On Thursday, Trian said that Disney’s board extended an offer to meet, but turned down its request for board representation, including Peltz.

“Since we gave Disney the opportunity to prove it could ‘right the ship’ last February, up to our re-engagement weeks ago, shareholders lost ~$70 billion of value. Disney’s share price has underperformed proxy peers and the broader market over every relevant period during the last decade and over the tenure of each incumbent director,” Trian’s statement read. “Investor confidence is low, key strategic questions loom, and even Disney’s CEO is acknowledging that the Company’s challenges are greater than previously believed.”

While acknowledging that Gorman and Darroch are “an improvement from the status quo,” Trian argued that their appointments would not “restore investor confidence or address the root cause behind the significant value destruction and missteps that this Board has overseen.”

“Trian intends to take our case for change directly to shareholders,” the statement concluded.

In a response to Trian, Disney noted that Perlmutter owns more than 25 million, or 78%, of the 33 million shares Peltz owns.

“This dynamic is relevant to assessing Mr. Peltz and any other nominees he may put forth as directors, as Mr.

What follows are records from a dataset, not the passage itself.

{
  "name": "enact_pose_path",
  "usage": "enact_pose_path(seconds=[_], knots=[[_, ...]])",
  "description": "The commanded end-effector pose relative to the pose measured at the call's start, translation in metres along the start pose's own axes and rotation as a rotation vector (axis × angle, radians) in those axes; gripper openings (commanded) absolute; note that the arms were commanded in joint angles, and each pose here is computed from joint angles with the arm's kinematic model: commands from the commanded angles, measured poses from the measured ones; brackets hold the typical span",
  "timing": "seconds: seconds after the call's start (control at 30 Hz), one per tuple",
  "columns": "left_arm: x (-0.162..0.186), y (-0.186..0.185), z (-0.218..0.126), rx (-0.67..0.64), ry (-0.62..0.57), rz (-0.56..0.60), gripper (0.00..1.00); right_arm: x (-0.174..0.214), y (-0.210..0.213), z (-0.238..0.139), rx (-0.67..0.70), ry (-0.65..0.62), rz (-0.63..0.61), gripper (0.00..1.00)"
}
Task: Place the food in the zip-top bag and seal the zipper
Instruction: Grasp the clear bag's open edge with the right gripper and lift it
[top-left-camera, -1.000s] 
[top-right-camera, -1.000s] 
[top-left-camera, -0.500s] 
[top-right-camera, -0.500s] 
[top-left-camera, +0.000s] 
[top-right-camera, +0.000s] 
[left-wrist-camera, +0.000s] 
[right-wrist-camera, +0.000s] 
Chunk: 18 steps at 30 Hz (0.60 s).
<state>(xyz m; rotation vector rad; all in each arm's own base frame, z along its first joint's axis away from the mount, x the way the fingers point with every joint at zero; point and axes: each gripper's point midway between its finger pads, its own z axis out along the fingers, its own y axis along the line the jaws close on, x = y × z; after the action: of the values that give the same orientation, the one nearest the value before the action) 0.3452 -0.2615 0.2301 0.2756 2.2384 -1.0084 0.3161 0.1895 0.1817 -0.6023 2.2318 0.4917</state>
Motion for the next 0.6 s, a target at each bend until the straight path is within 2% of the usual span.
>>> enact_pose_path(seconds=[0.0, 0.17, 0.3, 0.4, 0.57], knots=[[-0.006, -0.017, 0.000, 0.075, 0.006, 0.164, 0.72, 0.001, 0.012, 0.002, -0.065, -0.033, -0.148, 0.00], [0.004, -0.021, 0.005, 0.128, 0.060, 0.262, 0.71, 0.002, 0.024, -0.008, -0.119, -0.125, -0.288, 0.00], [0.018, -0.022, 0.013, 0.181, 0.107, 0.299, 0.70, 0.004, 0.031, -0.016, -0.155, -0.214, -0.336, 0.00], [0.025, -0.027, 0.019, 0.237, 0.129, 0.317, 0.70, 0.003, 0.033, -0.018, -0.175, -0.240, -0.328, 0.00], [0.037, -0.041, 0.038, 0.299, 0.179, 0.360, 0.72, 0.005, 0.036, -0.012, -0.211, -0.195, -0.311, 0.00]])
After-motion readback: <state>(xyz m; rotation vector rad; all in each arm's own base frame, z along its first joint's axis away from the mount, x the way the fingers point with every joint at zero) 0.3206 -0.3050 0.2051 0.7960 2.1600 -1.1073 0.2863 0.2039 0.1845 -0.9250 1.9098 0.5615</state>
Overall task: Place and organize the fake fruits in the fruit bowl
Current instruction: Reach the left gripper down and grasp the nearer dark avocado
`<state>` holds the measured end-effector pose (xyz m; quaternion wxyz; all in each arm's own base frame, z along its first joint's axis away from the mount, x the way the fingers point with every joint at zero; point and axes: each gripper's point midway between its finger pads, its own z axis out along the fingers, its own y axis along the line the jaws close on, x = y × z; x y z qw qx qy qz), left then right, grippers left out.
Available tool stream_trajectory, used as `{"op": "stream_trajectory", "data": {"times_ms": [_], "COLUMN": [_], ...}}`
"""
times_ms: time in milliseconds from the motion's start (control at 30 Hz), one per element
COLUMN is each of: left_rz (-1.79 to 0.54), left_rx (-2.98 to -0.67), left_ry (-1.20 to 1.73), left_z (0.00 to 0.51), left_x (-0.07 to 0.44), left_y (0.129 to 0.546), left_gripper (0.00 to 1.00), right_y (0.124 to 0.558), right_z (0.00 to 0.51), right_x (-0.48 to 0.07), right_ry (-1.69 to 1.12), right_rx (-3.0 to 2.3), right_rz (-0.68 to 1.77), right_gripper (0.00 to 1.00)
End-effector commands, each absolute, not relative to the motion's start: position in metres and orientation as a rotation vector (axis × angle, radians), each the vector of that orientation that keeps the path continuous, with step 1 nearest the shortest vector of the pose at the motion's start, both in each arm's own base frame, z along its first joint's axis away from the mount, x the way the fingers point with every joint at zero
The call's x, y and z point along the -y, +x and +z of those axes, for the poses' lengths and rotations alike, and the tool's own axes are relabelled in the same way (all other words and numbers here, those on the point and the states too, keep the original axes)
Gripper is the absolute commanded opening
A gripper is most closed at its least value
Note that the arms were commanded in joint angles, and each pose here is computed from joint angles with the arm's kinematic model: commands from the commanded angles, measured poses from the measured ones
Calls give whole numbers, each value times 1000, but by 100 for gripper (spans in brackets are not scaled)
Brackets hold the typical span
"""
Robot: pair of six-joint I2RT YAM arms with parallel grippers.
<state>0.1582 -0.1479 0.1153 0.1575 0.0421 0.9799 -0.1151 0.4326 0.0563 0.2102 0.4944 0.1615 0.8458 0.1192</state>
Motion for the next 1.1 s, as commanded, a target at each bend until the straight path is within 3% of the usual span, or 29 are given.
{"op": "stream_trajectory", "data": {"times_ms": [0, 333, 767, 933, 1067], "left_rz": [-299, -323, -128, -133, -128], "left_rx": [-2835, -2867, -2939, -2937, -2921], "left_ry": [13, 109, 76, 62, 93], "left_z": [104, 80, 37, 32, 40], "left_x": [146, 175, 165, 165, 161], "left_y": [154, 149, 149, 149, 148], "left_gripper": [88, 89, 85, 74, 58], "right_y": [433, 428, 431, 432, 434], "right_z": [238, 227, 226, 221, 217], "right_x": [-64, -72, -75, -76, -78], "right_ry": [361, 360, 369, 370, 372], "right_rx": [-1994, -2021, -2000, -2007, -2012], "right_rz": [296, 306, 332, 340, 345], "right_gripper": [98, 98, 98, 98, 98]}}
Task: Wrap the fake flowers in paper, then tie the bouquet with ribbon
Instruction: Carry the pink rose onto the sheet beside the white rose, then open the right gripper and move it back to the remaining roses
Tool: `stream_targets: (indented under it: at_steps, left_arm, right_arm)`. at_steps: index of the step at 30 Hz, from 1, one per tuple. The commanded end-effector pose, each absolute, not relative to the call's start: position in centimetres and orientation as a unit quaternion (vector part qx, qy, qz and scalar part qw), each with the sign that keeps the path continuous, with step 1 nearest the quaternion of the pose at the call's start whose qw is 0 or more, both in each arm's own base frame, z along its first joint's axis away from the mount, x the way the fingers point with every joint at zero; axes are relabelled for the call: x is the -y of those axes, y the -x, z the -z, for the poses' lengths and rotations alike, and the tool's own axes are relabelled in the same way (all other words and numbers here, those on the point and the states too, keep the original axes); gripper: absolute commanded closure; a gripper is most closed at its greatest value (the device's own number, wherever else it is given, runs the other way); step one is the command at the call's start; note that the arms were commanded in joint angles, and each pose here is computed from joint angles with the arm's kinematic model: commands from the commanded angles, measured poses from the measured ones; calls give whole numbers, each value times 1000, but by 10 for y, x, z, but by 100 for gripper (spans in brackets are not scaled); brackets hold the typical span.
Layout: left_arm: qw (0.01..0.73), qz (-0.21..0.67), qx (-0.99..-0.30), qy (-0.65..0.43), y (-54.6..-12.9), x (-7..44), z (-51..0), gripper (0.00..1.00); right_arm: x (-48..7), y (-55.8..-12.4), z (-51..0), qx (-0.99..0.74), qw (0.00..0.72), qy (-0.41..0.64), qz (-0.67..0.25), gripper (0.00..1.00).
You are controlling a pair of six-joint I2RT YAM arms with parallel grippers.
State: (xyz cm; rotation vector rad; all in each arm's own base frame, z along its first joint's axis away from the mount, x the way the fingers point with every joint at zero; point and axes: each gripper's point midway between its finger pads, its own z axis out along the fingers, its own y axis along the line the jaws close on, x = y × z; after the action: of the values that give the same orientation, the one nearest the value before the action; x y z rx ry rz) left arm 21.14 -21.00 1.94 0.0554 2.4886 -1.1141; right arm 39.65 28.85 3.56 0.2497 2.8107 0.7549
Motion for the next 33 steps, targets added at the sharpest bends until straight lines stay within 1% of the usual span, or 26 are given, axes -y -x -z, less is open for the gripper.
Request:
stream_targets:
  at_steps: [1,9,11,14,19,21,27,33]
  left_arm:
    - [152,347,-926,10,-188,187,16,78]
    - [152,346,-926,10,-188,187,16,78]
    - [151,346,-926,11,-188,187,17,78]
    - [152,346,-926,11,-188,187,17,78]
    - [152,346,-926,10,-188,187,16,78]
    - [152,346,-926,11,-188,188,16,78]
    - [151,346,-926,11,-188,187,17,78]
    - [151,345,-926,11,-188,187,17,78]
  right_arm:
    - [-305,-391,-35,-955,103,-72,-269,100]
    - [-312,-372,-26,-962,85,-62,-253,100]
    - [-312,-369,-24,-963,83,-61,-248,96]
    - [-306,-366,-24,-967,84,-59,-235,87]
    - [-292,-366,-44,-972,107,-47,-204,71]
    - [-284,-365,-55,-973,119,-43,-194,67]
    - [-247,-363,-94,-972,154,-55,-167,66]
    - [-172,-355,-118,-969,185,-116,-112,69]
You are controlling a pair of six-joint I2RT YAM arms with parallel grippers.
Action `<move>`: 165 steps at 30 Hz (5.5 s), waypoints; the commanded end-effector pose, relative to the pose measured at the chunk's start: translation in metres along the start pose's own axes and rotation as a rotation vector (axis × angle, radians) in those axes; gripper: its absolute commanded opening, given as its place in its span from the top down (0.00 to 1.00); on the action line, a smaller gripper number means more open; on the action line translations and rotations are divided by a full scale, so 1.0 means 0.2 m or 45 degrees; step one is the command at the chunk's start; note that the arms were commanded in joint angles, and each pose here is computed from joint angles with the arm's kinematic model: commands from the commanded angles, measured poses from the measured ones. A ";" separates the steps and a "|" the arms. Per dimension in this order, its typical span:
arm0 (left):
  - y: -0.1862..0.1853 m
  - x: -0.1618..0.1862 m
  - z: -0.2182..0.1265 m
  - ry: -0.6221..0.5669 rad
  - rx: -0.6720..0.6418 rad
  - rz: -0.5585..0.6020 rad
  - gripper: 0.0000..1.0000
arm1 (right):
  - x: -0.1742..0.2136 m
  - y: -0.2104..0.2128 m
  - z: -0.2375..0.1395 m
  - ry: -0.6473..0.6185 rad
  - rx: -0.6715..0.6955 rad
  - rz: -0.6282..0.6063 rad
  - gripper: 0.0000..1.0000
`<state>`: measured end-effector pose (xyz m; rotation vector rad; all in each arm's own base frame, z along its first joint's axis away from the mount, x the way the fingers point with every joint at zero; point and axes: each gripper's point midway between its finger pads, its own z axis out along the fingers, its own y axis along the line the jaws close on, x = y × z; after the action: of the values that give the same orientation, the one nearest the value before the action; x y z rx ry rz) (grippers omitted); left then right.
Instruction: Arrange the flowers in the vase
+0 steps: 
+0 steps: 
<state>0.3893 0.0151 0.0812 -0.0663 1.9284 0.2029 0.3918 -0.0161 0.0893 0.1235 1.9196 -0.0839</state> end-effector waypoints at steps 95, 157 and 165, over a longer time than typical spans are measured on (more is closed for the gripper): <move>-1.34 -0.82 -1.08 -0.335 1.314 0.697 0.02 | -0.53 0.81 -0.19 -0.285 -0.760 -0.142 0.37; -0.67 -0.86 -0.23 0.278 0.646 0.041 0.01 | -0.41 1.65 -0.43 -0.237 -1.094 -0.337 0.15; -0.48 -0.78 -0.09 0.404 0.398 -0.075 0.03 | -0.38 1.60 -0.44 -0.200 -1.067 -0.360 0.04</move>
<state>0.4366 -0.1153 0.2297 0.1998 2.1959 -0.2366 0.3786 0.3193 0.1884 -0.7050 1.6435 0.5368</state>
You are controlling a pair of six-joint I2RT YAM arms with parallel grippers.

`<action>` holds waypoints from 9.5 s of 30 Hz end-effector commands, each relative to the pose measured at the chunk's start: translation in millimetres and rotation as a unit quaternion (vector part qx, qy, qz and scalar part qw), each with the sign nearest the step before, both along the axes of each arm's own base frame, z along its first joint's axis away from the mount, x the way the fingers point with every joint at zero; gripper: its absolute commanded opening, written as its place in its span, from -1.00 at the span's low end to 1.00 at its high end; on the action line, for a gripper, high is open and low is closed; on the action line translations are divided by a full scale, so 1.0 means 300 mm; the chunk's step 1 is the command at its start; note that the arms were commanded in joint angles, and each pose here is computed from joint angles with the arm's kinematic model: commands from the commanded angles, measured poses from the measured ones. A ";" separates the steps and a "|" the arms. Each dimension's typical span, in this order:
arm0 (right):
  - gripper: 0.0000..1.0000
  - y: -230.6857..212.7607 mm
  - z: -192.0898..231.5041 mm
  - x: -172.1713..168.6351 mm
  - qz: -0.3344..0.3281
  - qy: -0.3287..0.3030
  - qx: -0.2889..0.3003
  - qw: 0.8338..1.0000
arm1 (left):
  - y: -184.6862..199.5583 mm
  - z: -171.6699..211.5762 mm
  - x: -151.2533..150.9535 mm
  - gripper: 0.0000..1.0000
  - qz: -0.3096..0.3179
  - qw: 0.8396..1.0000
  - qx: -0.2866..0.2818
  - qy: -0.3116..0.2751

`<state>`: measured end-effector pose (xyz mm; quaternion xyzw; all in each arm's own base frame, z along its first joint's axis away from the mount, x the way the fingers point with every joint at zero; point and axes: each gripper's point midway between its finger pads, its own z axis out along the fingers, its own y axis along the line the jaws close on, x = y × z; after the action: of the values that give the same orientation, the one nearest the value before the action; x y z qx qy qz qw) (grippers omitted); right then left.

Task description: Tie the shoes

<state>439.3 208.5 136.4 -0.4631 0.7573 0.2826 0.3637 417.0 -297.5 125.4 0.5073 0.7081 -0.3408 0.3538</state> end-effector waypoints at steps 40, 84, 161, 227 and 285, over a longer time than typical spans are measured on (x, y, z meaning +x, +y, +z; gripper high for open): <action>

Perlmutter was terminated from his employment by Disney earlier this year and has voiced his longstanding personal agenda against Disney’s CEO, Robert A. Iger, which may be different than that of all other shareholders,” the statement continued. “The Disney Board will recommend to shareholders its slate of director nominees in the company’s proxy statement to be filed with the Securities and Exchange Commission and distributed to all shareholders eligible to vote at the annual meeting.”

In addition to its statement, Disney disclosed in an SEC filing on Thursday that it has amended and restated the company’s bylaws, which will take effect immediately.

Under the new bylaws, any person who solicits proxies in support of a director nominee other than the board’s nominees will be required to provide representation that the person will comply with Rule 14a-19 under the Securities Exchange Act of 1934 and deliver “reasonable evidence to the Company that the Rule 14a-19 requirements have been met.”

Additionally, any person directly or indirectly soliciting proxies who use their own proxy card will be required to use a proxy card color other than white.

The change also is designed to “enhance the procedural mechanics and disclosure requirements relating to business proposals submitted and director nominations made by stockholders,” including by requiring “certain additional background information, disclosures and representations regarding any proposing stockholders, any proposed director nominees and business and any other persons related to a stockholder’s solicitation of proxies” and “any notice of director nomination be accompanied by all written questionnaires required of the Company’s directors completed and signed by any proposed director nominees.”

Separately, Disney declared a cash dividend of 30 cents per share for the second half of fiscal year 2023, which will be payable on Jan. 10 to shareholders of record as of the close of business on Dec. 11. The payout marks the first since the dividend was halted three years ago during the COVID-19 pandemic.

“This has been a year of important progress for The Walt Disney Company, defined by a strategic restructuring and a renewed focus on long-term growth,” Disney board chairman Mark Parker said in a statement. “As Disney moves forward with its key strategic objectives, we are pleased to declare a dividend for our shareholders while we continue to invest in the company’s future and prioritize meaningful value creation.”

Disney shares, which closed at $92.69 apiece at the end of Thursday’s trading session, climbed 0.65% in after-hours trading. The stock is up 4.1% year to date, but down 5.98% in the past year.